---- Task input
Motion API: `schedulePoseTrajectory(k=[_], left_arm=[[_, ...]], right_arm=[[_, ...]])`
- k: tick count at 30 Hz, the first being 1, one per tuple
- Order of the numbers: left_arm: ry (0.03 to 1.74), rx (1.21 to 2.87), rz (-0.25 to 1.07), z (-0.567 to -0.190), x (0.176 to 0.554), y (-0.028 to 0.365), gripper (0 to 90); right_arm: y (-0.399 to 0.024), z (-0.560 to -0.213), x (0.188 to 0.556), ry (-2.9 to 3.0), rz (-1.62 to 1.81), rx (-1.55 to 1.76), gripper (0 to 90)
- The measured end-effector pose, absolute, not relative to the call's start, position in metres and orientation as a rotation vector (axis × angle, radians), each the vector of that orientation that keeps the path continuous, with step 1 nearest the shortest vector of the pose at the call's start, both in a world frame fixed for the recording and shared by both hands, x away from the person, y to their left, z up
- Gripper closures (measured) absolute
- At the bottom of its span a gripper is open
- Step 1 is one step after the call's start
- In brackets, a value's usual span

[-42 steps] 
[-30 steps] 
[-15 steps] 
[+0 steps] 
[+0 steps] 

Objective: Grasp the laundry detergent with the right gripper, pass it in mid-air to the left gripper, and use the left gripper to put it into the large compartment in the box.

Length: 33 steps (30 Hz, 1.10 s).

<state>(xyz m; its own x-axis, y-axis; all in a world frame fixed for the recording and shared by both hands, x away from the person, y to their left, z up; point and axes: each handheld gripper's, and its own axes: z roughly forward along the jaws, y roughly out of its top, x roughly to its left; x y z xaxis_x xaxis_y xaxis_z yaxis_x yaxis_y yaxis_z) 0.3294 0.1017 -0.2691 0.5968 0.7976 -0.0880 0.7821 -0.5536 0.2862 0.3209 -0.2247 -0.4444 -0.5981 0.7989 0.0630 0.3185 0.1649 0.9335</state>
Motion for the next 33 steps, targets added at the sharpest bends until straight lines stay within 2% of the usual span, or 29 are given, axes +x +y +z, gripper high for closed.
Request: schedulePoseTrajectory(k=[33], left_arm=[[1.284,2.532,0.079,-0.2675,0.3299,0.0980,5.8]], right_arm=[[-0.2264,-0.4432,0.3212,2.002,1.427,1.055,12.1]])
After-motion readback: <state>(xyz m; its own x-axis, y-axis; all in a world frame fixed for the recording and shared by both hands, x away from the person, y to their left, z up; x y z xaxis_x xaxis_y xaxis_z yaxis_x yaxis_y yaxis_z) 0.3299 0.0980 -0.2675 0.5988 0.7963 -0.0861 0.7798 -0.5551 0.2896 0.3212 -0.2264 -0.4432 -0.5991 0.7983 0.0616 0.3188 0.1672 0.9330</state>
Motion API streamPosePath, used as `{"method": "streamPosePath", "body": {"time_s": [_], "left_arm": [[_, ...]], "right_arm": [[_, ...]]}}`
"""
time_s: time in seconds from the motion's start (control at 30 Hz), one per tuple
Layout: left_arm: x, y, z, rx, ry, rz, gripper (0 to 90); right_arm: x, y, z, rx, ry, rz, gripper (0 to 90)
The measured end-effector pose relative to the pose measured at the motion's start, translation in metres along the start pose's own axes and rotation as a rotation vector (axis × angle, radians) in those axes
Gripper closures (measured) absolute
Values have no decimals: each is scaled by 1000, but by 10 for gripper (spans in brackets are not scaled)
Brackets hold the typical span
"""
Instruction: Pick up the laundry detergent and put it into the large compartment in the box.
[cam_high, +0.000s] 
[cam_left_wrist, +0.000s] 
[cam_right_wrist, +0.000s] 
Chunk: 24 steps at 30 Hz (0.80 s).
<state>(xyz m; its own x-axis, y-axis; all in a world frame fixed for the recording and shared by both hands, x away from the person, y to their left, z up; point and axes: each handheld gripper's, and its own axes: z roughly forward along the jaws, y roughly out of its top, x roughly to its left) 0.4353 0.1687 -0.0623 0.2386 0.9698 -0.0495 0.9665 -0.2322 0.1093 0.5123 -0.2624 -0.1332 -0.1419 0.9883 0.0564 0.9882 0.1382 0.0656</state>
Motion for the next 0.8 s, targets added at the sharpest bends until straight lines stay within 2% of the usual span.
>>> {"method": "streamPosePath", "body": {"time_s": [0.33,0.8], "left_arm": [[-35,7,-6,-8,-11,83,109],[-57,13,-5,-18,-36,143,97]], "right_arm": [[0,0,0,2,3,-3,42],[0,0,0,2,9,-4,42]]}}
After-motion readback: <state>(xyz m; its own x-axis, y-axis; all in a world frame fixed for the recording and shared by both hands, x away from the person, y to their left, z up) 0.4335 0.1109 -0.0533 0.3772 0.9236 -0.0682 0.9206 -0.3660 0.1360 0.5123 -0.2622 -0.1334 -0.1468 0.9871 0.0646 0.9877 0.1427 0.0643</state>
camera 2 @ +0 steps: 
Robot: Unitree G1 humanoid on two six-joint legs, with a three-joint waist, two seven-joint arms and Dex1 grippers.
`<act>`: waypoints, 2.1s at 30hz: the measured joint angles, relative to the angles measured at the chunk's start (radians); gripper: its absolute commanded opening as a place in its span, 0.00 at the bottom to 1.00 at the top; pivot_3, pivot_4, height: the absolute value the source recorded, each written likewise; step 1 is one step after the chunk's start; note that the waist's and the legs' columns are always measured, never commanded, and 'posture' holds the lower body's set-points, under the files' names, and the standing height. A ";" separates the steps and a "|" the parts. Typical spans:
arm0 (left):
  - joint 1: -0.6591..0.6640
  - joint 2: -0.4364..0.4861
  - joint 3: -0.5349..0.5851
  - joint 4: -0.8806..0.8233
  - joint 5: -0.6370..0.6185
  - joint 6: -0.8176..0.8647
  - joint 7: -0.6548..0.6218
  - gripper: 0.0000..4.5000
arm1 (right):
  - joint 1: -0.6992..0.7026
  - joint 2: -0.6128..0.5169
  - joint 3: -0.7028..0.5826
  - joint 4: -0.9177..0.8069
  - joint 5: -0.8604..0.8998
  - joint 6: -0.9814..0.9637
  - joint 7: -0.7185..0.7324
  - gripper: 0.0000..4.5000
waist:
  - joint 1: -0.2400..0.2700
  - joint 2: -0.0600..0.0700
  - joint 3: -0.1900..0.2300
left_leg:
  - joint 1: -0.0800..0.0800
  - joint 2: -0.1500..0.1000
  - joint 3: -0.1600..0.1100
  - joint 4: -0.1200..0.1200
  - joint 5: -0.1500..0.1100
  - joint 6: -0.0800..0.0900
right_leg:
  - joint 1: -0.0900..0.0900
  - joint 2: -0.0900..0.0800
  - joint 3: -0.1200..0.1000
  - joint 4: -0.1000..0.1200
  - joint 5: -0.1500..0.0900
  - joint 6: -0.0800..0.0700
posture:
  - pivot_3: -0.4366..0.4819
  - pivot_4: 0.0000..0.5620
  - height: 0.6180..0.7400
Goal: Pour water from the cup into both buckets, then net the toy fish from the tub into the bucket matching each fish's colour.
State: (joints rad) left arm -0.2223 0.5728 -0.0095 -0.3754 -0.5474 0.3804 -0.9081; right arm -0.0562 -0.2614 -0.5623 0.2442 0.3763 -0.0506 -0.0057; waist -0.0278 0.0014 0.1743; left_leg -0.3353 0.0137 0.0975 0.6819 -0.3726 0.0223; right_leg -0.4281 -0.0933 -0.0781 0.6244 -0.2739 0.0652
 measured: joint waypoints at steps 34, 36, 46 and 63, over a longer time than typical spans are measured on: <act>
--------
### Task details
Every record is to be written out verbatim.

### Answer space
Motion API: `schedulePoseTrajectory(k=[_], left_arm=[[_, ...]], right_arm=[[_, ...]])`
- k: tick count at 30 Hz, the first being 1, one per tuple
- Order of the numbers: left_arm: ry (0.03 to 1.74), rx (1.21 to 2.87), rz (-0.25 to 1.07), z (-0.567 to -0.190), x (0.176 to 0.554), y (-0.028 to 0.365), gripper (0 to 90); right_arm: y (-0.399 to 0.024), z (-0.560 to -0.213), x (0.188 to 0.556), ry (-2.9 to 3.0), rz (-1.62 to 1.81), rx (-1.55 to 1.76), gripper (0 to 90)
- The measured end-effector pose, absolute, not relative to the call's start, position in metres and orientation as a rotation vector (axis × angle, radians), each the vector of that orientation that keeps the path continuous, with step 1 nearest the shortest vector of the pose at the call's start, both in a world frame fixed for the recording and shared by both hands, x away from the person, y to their left, z up
- Gripper closures (measured) absolute
- At the bottom of its span a gripper is open
- Step 1 is one step after the call's start
- In brackets, a value's usual span

[-42 steps] 
[-30 steps] 
[-15 steps] 
[+0 steps] 
[+0 steps] 

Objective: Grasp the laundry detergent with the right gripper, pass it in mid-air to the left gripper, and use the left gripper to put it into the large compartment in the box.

Length: 33 steps (30 Hz, 1.10 s).

<state>(xyz m; its own x-axis, y-axis; all in a world frame fixed for the recording and shared by both hands, x away from the person, y to their left, z up; point and axes: each handheld gripper's, and its own axes: z roughly forward along the jaws, y roughly out of its top, x roughly to its left; x y z xaxis_x xaxis_y xaxis_z yaxis_x yaxis_y yaxis_z) 0.3294 0.1017 -0.2691 0.5968 0.7976 -0.0880 0.7821 -0.5536 0.2862 0.3209 -0.2247 -0.4444 -0.5981 0.7989 0.0630 0.3185 0.1649 0.9335</state>
Motion for the next 33 steps, targets added at the sharpest bends until straight lines stay within 2% of the usual span, or 29 are given, axes +x +y +z, gripper high for closed.
Request: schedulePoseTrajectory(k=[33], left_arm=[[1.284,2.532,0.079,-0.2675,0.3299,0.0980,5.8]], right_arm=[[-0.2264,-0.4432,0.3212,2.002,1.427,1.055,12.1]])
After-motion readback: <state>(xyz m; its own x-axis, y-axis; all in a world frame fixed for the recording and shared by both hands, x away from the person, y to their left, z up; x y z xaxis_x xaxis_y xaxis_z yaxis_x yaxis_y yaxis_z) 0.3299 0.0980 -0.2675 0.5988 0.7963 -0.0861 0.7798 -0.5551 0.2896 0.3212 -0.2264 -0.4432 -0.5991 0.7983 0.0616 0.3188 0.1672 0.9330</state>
Motion API streamPosePath, used as `{"method": "streamPosePath", "body": {"time_s": [_], "left_arm": [[_, ...]], "right_arm": [[_, ...]]}}`
"""
time_s: time in seconds from the motion's start (control at 30 Hz), one per tuple
Layout: left_arm: x, y, z, rx, ry, rz, gripper (0 to 90); right_arm: x, y, z, rx, ry, rz, gripper (0 to 90)
The measured end-effector pose relative to the pose measured at the motion's start, translation in metres along the start pose's own axes and rotation as a rotation vector (axis × angle, radians) in those axes
Gripper closures (measured) absolute
Values have no decimals: each is scaled by 1000, but by 10 for gripper (spans in brackets are not scaled)
Brackets hold the typical span
"""
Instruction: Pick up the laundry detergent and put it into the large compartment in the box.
[cam_high, +0.000s] 
[cam_left_wrist, +0.000s] 
[cam_right_wrist, +0.000s] 
Chunk: 24 steps at 30 Hz (0.80 s).
<state>(xyz m; its own x-axis, y-axis; all in a world frame fixed for the recording and shared by both hands, x away from the person, y to their left, z up; point and axes: each handheld gripper's, and its own axes: z roughly forward along the jaws, y roughly out of its top, x roughly to its left) 0.4353 0.1687 -0.0623 0.2386 0.9698 -0.0495 0.9665 -0.2322 0.1093 0.5123 -0.2624 -0.1332 -0.1419 0.9883 0.0564 0.9882 0.1382 0.0656</state>
Motion for the next 0.8 s, targets added at the sharpest bends until straight lines stay within 2% of the usual span.
>>> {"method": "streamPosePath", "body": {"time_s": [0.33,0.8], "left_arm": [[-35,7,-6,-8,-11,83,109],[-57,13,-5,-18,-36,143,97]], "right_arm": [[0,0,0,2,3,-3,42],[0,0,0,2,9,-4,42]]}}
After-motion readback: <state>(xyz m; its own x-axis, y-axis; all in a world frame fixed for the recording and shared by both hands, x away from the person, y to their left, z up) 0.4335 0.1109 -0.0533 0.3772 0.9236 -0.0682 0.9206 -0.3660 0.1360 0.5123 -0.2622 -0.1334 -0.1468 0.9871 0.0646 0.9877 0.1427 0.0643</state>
camera 2 @ +0 steps: 
Robot: Unitree G1 humanoid on two six-joint legs, with a three-joint waist, two seven-joint arms and Dex1 grippers.
`<act>`: waypoints, 2.1s at 30hz: the measured joint angles, relative to the angles measured at the chunk's start (radians); gripper: its absolute commanded opening as a place in its span, 0.00 at the bottom to 1.00 at the top; pivot_3, pivot_4, height: the absolute value the source recorded, each written likewise; step 1 is one step after the chunk's start; note that the waist's and the legs' columns are always measured, never commanded, and 'posture' holds the lower body's set-points, under the files' names, and the standing height. A ";" separates the steps and a "|" the parts. Typical spans:
arm0 (left):
  - joint 1: -0.6591..0.6640
  - joint 2: -0.4364..0.4861
  - joint 3: -0.5349..0.5851
  - joint 4: -0.8806..0.8233
  - joint 5: -0.6370..0.6185
  - joint 6: -0.8176..0.8647
  - joint 7: -0.6548..0.6218
  - gripper: 0.0000..4.5000
arm1 (right):
  - joint 1: -0.6992..0.7026
  - joint 2: -0.6128..0.5169
  - joint 3: -0.7028..0.5826
  - joint 4: -0.9177..0.8069
  - joint 5: -0.8604..0.8998
  - joint 6: -0.9814..0.9637
  - joint 7: -0.7185..0.7324
  - gripper: 0.0000..4.5000
waist:
  - joint 1: -0.2400..0.2700
  - joint 2: -0.0600..0.0700
  - joint 3: -0.1900..0.2300
left_leg:
  - joint 1: -0.0800..0.0800
  - joint 2: -0.1500..0.1000
  - joint 3: -0.1600..0.1100
  - joint 4: -0.1200..0.1200
  - joint 5: -0.1500..0.1100
  - joint 6: -0.0800..0.0900
right_leg:
  - joint 1: -0.0900..0.0900
  - joint 2: -0.0900..0.0800
  - joint 3: -0.1200..0.1000
  - joint 4: -0.1000..0.1200
  - joint 5: -0.1500..0.0900
  - joint 6: -0.0800..0.0700
posture:
  - pivot_3: -0.4366..0.4819
  - pivot_4: 0.0000..0.5620
  - height: 0.6180..0.7400
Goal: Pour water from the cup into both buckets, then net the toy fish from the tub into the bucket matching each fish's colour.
State: (joints rad) left arm -0.2223 0.5728 -0.0095 -0.3754 -0.5474 0.3804 -0.9081; right arm -0.0562 -0.2614 -0.5623 0.2442 0.3763 -0.0506 -0.0057; waist -0.0278 0.0014 0.1743; left_leg -0.3353 0.0137 0.0975 0.6819 -0.3726 0.0223; right_leg -0.4281 -0.0933 -0.0781 0.6244 -0.2739 0.0652
 measured: joint waypoints at steps 34, 36, 46 and 63, over a longer time than typical spans are measured on: <act>

There is no more to add to the answer.